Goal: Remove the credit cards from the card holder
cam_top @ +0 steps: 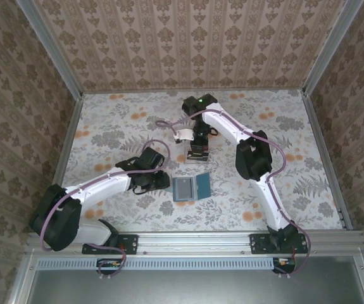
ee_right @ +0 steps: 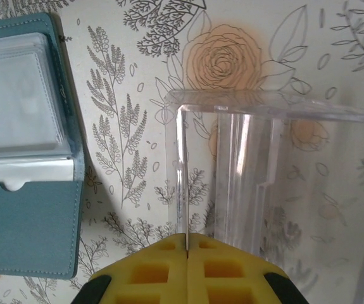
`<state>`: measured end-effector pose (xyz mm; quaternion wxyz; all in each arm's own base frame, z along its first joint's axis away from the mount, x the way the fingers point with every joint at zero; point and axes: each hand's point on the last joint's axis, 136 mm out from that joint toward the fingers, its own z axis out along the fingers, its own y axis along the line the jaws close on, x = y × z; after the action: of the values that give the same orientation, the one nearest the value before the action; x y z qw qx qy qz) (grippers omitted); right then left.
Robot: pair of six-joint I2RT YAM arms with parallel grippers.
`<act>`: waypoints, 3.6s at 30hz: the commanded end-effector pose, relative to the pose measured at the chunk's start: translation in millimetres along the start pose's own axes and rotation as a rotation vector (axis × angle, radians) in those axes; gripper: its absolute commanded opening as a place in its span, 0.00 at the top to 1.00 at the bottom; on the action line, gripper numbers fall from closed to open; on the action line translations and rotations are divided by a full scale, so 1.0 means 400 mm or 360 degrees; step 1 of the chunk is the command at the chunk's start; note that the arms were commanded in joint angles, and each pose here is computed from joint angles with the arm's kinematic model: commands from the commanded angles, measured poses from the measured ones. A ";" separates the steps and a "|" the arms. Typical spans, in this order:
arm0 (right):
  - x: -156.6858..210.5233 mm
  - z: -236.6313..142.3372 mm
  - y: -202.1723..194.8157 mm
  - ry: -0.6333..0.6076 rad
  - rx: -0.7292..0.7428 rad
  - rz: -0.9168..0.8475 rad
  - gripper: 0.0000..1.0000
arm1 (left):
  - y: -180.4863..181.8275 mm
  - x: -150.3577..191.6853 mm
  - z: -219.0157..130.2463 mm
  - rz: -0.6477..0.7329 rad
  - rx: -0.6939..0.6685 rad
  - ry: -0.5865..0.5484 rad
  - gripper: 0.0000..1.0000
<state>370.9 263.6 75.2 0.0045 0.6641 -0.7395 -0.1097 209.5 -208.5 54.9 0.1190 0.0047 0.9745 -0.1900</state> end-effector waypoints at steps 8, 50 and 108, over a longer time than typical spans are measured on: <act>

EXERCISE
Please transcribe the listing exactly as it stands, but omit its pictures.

RESPONSE TO THE EXERCISE
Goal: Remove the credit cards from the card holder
cam_top @ +0 steps: 
ee_right @ +0 steps: 
`<state>`: measured end-effector pose (xyz mm; quaternion wxyz; all in each arm's own base frame, z along its first joint's axis away from the mount, x the way the fingers point with every joint at zero; point and axes: each hand's point on the last joint's axis, 136 mm out from that joint toward the fingers, its own z axis out along the fingers, its own y axis along the line the jaws close on, x = y × z; after the action: of the values that give the same orientation, the one nearest the value before the action; x y z qw qx qy qz) (grippers omitted); right then left.
Robot: pair of six-joint I2RT YAM arms with parallel grippers.
`<act>`: waypoints, 3.6s at 30hz: the commanded end-effector pose, relative to the pose measured at the chunk's start: translation in millimetres along the start pose's own axes and rotation as a rotation vector (axis × angle, radians) in those axes; gripper: its absolute commanded opening as a place in its span, 0.00 at the top to 1.00 at the bottom; on the action line, gripper numbers fall from closed to open; on the action line translations and rotations are divided by a full scale, so 1.0 means 400 mm or 360 degrees; step 1 of the chunk is the command at the chunk's start; note that the arms were commanded in joint angles, and each pose here is computed from joint angles with the arm's kinematic model: commands from the commanded angles, measured poses from the measured ones. A ";" separates the steps and a "|" the arms. Typical spans, in this order:
arm0 (right):
  - x: -156.6858..210.5233 mm
  - z: -236.6313..142.3372 mm
  - y: -202.1723..194.8157 mm
  - ry: -0.6333..0.6076 rad
  - rx: -0.7292..0.7428 rad
  - rz: -0.9168..0.8475 rad
  - gripper: 0.0000..1.0000
arm1 (left):
  - y: -180.4863..181.8275 mm
  - x: -150.3577..191.6853 mm
  - z: -219.0157..130.2463 mm
  - rz: -0.6477..0.7329 rad
  - rx: -0.6939..0.6685 rad
  - ry: -0.5865..0.5484 rad
  - gripper: 0.0000..1.0000
<state>370.9 263.6 75.2 0.0045 0.6641 -0.7395 -0.1097 209.5 -208.5 54.9 0.1190 0.0047 0.9745 -0.1900</state> end-effector waypoints at steps 8, 50 and 108, over a longer time than typical spans are measured on: <act>

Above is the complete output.